Two months ago, Dan Mason wrote an open letter to Nielsen suggesting it rethink how it carves up the audience demographically. Riffing on that theme, Research Director is calling for a “Demo Do-Over” at the ratings giant. But while the former head of CBS Radio called for a realignment that would “give advertisers a more defined target” and “reflect a realistic change in who uses radio in 2023,” Research Director is more focused on funneling sample from little used demos to the ones that advertisers actually care about.
That starts by ditching the Persons 6-11 demo in PPM markets. When Nielsen expanded the sample to include tweens at the start of PPM some 15 years ago, radio scratched its head. It was for television, the industry was told, and for Disney, which at the time had a stable of Radio Disney affiliates.
“In reality, all it does is flood the sample with useless participants. Has anyone ever gotten an avail from 6-11-year-olds? Does anyone get bonused on their 6+ ratings? This demo is not surveyed in diary markets and that seems to have worked out nicely,” says Steve Allan, Programming Research Consultant at Research Director. “Let’s take that sample and plow it back into demos that actually matter to broadcasters.”
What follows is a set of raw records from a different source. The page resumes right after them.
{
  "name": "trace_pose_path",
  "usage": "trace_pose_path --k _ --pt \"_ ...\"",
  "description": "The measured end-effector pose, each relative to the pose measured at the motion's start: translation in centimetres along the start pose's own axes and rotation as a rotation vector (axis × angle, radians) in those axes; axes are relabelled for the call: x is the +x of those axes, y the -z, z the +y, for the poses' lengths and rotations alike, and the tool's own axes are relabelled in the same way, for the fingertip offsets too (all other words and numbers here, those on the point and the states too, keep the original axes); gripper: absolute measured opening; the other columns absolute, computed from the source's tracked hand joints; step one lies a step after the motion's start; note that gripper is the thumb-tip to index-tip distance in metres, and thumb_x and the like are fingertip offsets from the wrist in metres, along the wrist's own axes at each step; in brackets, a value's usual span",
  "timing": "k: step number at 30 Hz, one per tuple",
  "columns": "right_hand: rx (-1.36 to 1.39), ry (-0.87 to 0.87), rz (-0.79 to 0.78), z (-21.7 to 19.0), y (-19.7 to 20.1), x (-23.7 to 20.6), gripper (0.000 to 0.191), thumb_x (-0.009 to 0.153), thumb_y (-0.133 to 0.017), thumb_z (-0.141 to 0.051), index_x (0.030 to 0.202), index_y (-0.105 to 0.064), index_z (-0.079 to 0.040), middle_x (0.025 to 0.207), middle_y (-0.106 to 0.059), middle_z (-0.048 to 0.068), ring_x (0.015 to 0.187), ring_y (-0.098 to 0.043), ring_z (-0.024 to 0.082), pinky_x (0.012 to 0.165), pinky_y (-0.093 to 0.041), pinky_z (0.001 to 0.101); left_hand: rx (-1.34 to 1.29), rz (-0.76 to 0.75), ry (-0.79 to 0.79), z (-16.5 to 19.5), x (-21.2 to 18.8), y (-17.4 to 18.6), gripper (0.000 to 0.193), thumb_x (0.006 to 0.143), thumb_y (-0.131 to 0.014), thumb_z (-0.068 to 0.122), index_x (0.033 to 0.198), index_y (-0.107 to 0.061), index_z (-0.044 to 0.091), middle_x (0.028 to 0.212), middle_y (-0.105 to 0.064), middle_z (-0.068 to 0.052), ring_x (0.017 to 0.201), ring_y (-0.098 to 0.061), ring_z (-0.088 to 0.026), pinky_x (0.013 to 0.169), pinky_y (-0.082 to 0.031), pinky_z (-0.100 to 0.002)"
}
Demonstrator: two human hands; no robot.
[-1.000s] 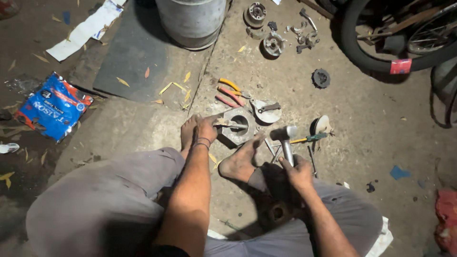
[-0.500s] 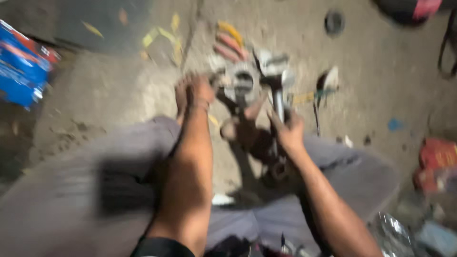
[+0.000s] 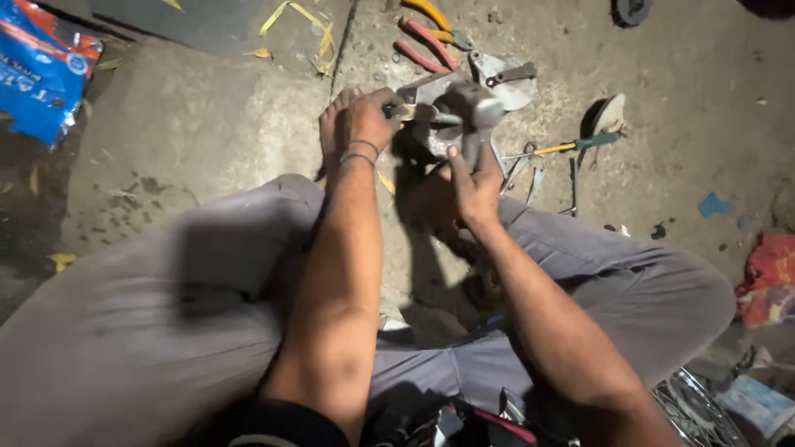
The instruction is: The person sits on the ground and hammers a metal bushing into a hexagonal fixture on the floor, then fits the part into a scooter brake plate and tightens it with a spanner, working the component by hand between strikes.
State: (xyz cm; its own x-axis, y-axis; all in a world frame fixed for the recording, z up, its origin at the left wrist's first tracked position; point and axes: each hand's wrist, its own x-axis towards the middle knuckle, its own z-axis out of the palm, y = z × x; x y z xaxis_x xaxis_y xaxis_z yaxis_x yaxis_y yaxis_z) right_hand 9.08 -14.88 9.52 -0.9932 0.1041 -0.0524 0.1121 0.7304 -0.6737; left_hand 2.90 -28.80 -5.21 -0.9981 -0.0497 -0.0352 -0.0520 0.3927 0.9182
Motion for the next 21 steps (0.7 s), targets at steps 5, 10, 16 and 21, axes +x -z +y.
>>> trace_pose_path --k 5,10,16,21 --pt "-0.07 -0.095 -0.146 -0.9 -1.2 0.1 0.038 0.094 -0.075 -0.032 0.101 -0.063 0.004 0.075 -0.067 0.018 0.067 -0.065 0.027 0.067 -0.051 0.0407 0.021 -0.015 0.032 0.4 0.1 0.2 0.018 0.074 -0.082 0.015 0.09 -0.078 0.017 0.088 -0.076 -0.011 0.085 -0.071 -0.034 0.074 -0.054 -0.043" --pt "0.041 -0.372 -0.051 -2.3 0.6 0.7 0.036 0.093 -0.075 -0.035 0.1 -0.068 0.0 0.066 -0.062 0.01 0.059 -0.059 0.021 0.056 -0.047 0.039 0.11 -0.022 0.015 0.9 -0.3 0.0 0.02 0.078 -0.085 0.023 0.095 -0.076 0.016 0.09 -0.075 -0.012 0.09 -0.068 -0.036 0.084 -0.051 -0.044" --pt "0.307 0.041 0.141 -2.7 3.7 1.6 0.023 0.102 -0.072 -0.023 0.1 -0.063 -0.001 0.085 -0.064 0.0 0.074 -0.057 0.011 0.065 -0.049 0.0316 0.208 0.002 -0.026 1.1 -1.1 0.3 0.018 0.083 -0.077 0.018 0.101 -0.074 0.017 0.1 -0.075 -0.01 0.097 -0.069 -0.034 0.087 -0.052 -0.044" --pt "0.249 0.113 -0.042 0.0 0.3 1.1 0.027 0.098 -0.076 -0.018 0.114 -0.063 0.0 0.102 -0.066 0.009 0.09 -0.061 0.022 0.079 -0.052 0.0354 0.275 -0.009 0.029 2.0 -1.3 0.4 0.024 0.082 -0.074 0.014 0.105 -0.075 0.018 0.105 -0.075 -0.009 0.098 -0.068 -0.035 0.086 -0.052 -0.044"
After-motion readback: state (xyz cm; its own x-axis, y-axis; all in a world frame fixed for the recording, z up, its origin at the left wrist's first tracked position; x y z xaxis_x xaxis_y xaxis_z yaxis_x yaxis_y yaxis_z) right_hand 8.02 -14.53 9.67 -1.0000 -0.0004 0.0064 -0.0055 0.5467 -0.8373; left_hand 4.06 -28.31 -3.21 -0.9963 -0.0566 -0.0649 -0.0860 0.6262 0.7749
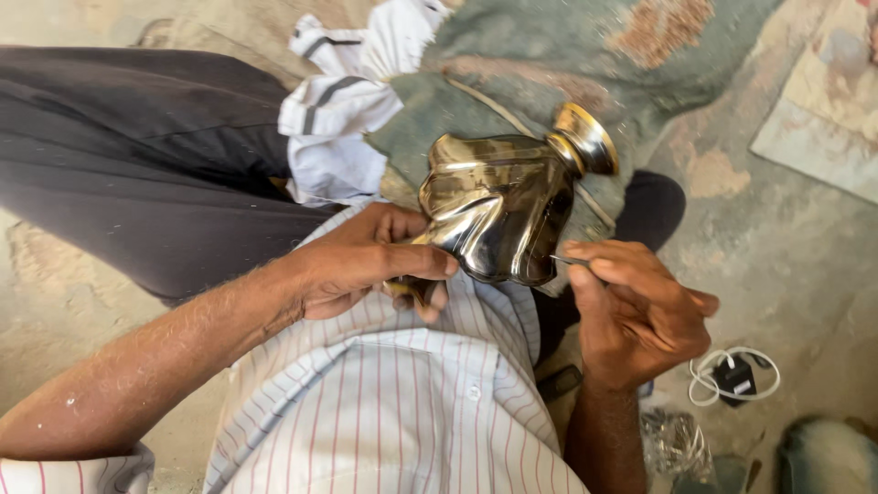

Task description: The person holds a polished metal vessel and uses a small pointed tool to engrave or scratch fine lines into its surface. They rotate the vessel to access different areas and continue the detailed work throughout the clip.

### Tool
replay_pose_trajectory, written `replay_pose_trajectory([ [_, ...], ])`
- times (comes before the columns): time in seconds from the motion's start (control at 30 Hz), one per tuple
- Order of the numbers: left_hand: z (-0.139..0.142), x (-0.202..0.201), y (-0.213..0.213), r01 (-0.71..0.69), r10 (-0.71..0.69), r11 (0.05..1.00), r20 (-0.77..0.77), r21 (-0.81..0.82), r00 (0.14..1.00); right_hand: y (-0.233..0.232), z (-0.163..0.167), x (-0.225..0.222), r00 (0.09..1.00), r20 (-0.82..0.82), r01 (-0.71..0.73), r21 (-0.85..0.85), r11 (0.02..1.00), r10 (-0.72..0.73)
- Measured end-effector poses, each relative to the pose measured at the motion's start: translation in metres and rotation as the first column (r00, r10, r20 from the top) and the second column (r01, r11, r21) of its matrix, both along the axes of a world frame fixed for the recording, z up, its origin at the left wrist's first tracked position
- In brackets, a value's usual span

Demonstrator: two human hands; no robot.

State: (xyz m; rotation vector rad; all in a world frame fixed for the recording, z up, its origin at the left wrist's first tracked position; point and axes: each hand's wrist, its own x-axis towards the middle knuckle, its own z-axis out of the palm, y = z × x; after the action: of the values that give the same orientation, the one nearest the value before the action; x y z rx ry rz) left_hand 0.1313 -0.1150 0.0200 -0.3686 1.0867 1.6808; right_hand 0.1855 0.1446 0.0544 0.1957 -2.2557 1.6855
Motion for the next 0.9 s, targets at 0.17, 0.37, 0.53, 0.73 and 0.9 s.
replay_pose_trajectory([
  [0.17, 0.013, 0.01, -0.025, -0.317, 0.227, 0.947, -0.595, -0.049, 0.771, -0.028, 0.003, -0.018, 0.993, 0.022, -0.119, 0.129, 0.984, 0.117],
  [0.37, 0.013, 0.0, -0.016, -0.526, 0.164, 0.848, -0.911, -0.066, 0.378, -0.038, 0.01, -0.024, 0.992, 0.024, -0.129, 0.093, 0.987, 0.127],
  [0.53, 0.015, -0.024, -0.023, -0.477, 0.213, 0.878, -0.857, -0.042, 0.468, -0.035, 0.016, -0.041, 0.992, -0.045, -0.1, 0.283, 0.954, 0.118],
  [0.73, 0.023, -0.037, -0.024, -0.447, 0.217, 0.893, -0.831, -0.043, 0.513, -0.039, 0.015, -0.054, 0.975, -0.045, -0.191, 0.323, 0.927, 0.216],
  [0.9, 0.024, -0.041, -0.024, -0.452, 0.182, 0.889, -0.85, -0.073, 0.494, -0.044, 0.021, -0.059, 0.966, -0.04, -0.23, 0.316, 0.92, 0.255],
])
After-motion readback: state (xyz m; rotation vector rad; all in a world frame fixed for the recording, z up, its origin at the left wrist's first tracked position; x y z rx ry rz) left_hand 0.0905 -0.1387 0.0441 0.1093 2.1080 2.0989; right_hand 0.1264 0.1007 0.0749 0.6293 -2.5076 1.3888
And while we’re at it, how about lopping off some demos at the other end of the spectrum? Research Director would like to see any panelists who are above the age of 80 removed from the panel. “This is not a demographic advertisers covet,” it says in the blog post. “We see too many clients with meter keepers in their 80s and 90s. Sure, they are often heavy radio users, but they also skew a station’s median age.”
Insufficient sample sizes have long been radio’s biggest complaint about Nielsen ratings. “Eliminating useless demo cells” and redirecting Nielsen recruitment efforts to beef up the demos advertisers care about “can make the overall sample stronger and more consistent,” Allan reasons.
While Nielsen measures media consumption above the 55+ segment, it’s not an audience advertisers are lining up to buy. Yet older Americans have massive spending power. According to the AARP “Longevity Economy Outlook” report, consumers aged 50 and up contribute $8.3tn each year in economic activity to the US economy. In fact, if Americans aged 50+ were their own country, they’d be the third-largest economy in the world, according to WARC.
And that was one of the main arguments espoused by Mason in his LinkedIn post. Under the Mason Doctrine, 18-49 would downsize to 20-40 and 25-54 would age up to 41-64. That way, the demographic cliff that currently ends at age 54 would shift to 64, thereby adding a slew of core radio listeners.